■ **Work required**: All lines in the entries below that hold "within" make up the answer.

■ **Record excerpts**:
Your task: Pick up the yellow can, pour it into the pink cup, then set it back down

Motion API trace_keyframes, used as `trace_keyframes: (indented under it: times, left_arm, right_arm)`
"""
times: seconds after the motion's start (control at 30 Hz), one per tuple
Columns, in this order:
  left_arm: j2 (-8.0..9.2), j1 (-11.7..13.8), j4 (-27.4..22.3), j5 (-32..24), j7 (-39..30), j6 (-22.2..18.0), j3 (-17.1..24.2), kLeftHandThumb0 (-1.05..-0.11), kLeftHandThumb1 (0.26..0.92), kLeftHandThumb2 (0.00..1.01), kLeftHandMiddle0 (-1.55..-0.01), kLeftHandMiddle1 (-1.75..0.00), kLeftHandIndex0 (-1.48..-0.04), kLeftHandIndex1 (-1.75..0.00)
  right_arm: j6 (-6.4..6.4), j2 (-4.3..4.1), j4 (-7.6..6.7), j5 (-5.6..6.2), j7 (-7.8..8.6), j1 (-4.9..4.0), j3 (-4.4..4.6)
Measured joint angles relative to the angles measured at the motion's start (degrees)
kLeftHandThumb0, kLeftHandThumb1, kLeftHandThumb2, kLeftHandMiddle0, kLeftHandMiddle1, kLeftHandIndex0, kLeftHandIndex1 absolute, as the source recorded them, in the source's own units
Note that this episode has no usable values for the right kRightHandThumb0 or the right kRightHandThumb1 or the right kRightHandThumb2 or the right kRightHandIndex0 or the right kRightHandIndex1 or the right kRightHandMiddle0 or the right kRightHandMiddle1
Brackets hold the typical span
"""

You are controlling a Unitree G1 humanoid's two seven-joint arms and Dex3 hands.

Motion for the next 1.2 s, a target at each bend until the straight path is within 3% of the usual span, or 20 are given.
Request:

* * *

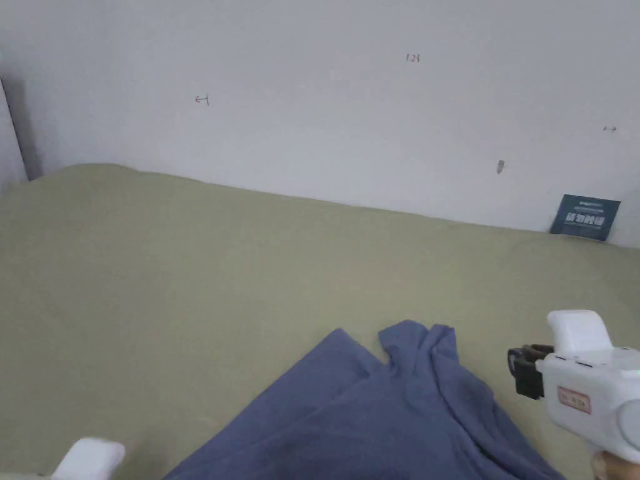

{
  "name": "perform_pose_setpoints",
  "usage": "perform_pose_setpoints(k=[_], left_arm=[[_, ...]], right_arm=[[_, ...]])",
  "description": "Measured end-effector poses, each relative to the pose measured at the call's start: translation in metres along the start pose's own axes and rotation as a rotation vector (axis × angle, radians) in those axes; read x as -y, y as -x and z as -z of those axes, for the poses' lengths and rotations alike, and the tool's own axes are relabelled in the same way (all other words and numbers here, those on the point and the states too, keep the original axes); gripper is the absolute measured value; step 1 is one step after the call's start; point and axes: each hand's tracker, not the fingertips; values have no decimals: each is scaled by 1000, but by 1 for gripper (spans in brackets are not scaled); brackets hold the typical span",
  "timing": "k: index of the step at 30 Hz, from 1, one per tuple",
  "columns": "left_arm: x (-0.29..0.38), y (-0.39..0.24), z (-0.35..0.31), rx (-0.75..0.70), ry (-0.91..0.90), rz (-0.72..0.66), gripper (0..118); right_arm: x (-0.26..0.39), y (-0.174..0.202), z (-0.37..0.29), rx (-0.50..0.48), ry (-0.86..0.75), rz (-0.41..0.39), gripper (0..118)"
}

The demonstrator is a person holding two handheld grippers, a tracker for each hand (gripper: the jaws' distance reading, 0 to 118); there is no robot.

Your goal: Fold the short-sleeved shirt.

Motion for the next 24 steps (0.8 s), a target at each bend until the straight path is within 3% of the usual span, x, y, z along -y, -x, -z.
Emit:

■ **Answer section**:
Motion for the next 1.2 s, a target at each bend until the straight path is within 3% of the usual span, or 20 are given.
Motion for the next 24 steps (0.8 s), a target at each bend until the straight path is within 3% of the usual span, x, y, z along -y, -x, -z.

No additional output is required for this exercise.